> Assignment:
Where a line of the listing below includes the word "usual", reproduce that line.

> Provided material:
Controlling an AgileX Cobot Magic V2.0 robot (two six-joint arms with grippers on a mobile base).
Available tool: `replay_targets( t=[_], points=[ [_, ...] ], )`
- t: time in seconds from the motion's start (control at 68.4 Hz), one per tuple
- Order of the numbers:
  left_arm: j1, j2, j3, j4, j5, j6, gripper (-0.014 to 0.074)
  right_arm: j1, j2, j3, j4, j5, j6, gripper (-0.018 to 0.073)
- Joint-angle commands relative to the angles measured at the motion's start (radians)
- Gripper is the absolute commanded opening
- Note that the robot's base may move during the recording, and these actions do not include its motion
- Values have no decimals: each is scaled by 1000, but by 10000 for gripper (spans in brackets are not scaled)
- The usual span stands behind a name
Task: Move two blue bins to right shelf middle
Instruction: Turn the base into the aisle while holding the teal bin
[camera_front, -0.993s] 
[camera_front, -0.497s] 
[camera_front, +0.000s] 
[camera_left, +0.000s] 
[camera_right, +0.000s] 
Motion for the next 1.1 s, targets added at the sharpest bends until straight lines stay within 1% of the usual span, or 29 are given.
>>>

> Task answer:
- The usual span stands behind a name
Motion for the next 1.1 s, targets added at the sharpest bends until straight lines stay within 1% of the usual span, or 29 are given.

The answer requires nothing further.